We'd pull up to Grandmother Moore's house to find Grandpop and Reverend Turkington rocking on the porch, swapping dog stories and tales of either Grandpop's business, which was to bury everybody in Denton, or the reverend's, which was to bless their souls. Grandpop always set out the funeral/no parking signs to save room for our caravan, but sometimes the signs were for real, and we would arrive to find one of Denton's departed citizens in the front parlor, amid a sea of gladioli and lilies. We'd try to get a good look before Grandmother shooed us into the dining room, sliding closed the big oak doors and seating us at a table laden with sliced ham, fresh corn and lima beans, ripe tomatoes, coleslaw, potato rolls, and Aunt Stella's watermelon pickles. After we'd downed a few glasses of iced tea, a big piece of Grandmother's angel food cake, and a couple of Aunt Dolly's brownies, Uncle Charles would hand Dad the ancestral beach umbrella, we'd check on Grandmother Raver for any signs of a heart attack, and then be off.

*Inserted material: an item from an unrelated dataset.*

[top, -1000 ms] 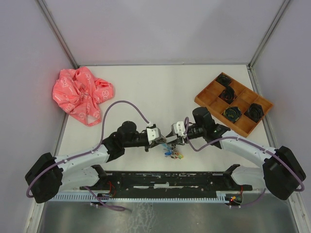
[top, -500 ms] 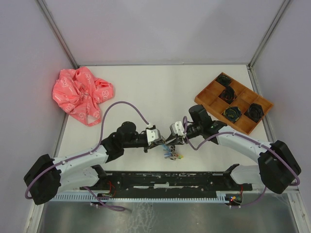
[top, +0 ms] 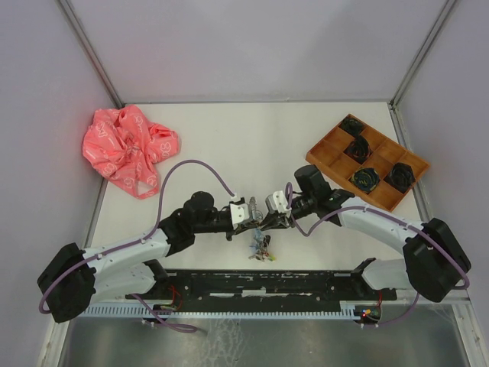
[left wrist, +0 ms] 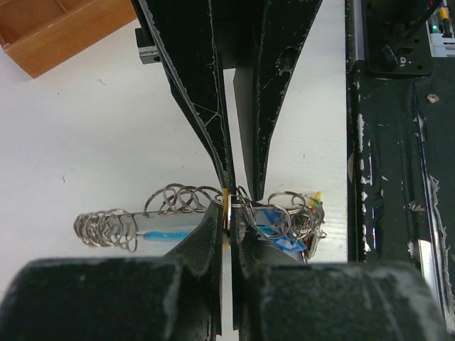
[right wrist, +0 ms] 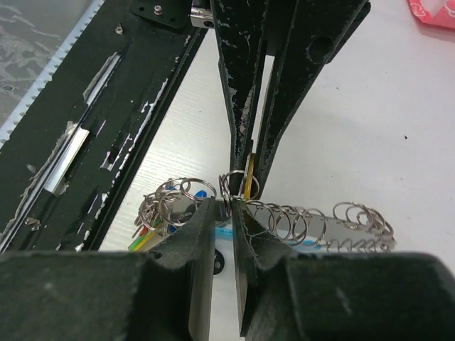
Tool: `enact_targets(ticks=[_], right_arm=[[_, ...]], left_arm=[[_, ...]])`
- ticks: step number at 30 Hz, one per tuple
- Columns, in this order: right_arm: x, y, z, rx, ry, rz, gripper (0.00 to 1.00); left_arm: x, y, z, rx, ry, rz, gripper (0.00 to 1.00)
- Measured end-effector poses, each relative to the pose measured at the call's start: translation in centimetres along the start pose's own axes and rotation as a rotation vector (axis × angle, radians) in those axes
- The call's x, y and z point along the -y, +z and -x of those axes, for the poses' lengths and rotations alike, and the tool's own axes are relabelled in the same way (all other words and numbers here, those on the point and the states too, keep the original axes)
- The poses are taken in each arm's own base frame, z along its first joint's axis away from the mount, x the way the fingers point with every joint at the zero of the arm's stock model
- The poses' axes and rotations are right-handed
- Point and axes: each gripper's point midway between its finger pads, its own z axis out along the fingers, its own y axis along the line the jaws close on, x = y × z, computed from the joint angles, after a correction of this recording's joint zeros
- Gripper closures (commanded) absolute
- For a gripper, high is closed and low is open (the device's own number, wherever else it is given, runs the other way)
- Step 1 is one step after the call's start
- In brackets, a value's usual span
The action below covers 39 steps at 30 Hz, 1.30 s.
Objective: Put the keys on the keyring
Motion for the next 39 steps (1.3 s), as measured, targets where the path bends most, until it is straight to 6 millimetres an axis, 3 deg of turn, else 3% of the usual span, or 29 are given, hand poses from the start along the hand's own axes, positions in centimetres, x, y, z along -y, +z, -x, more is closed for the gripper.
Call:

Those rambling stories on the front porch, the sensuous pleasure of eating too much, the sound of bees droning in the pink blossoms of the crape myrtles all around town were as much a part of the Eastern Shore to me as the boom of waves hitting the beach at night as I fell asleep on the screened porch.
Last summer I returned to some of my childhood haunts to see how they had changed in 40 years—to walk on the boardwalk at Rehoboth Beach and ride the waves at Bethany Beach, where dolphins play just beyond the breakers. I spent one afternoon at Chincoteague Island watching the wild ponies, and another bird-watching in the marshes of the Blackwater National Wildlife Refuge, near Cambridge. I took in old towns like Oxford and St. Michaels and went down to Crisfield, from which I caught the boat to Smith and Tangier islands, where watermen have been making a living from the Chesapeake Bay since the 1600's.

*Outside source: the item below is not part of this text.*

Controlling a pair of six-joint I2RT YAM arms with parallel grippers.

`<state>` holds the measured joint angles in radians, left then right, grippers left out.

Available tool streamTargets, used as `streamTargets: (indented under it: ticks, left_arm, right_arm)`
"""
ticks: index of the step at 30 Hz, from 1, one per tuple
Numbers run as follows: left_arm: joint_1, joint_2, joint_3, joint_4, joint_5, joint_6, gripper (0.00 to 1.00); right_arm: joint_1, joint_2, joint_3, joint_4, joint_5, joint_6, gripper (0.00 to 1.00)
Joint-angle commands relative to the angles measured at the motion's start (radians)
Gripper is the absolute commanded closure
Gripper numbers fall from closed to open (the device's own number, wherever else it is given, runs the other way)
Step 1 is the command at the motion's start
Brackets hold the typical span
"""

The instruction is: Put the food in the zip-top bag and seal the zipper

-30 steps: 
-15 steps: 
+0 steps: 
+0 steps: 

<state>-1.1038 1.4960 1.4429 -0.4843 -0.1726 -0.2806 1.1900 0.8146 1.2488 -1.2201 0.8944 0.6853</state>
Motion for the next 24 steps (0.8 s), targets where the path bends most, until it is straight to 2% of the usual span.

I was moved by what I learned about Maryland's early history, and about how those precious soft-shell crabs come to my table. I was glad to find that I could still sail down a creek near Chestertown with my cousins on their old oyster boat, a Chesapeake Bay sharpie, watching great blue herons and hawks flap out of the trees. But those cantaloupe fields of my youth are fast turning into subdivisions, and condos now line the shore of Tilghman Island.
As I rambled through this watery land—the light and the salty air still quickening my heart—I had to admit to uncomfortable realities not understood as a child. In those days, riding toward Rehoboth (where, I am glad to report, the honky-tonk boardwalk still has bumper cars and saltwater taffy), we would pass black farmers hoeing their sweet corn, and little girls in tattered dresses playing in dusty yards outside tar-paper shacks. I never connected their hard lives with the comforts of my grandmother's house: the bacon Annie cooked so perfectly that we called it Annie bacon (it has been the standard for all other bacon since); the ironed sheets; the curving banister polished within an inch of its life.
Sometimes we would give Annie a ride home to her little house on Fourth Street, on the black side of town; but though Grandpop helped out her family, I never played with any of her children. That sense of separation—of almost no one crossing the color line—is, sadly, still palpable to any visitor to the Eastern Shore, which is as Southern in its soul as western Maryland is Yankee.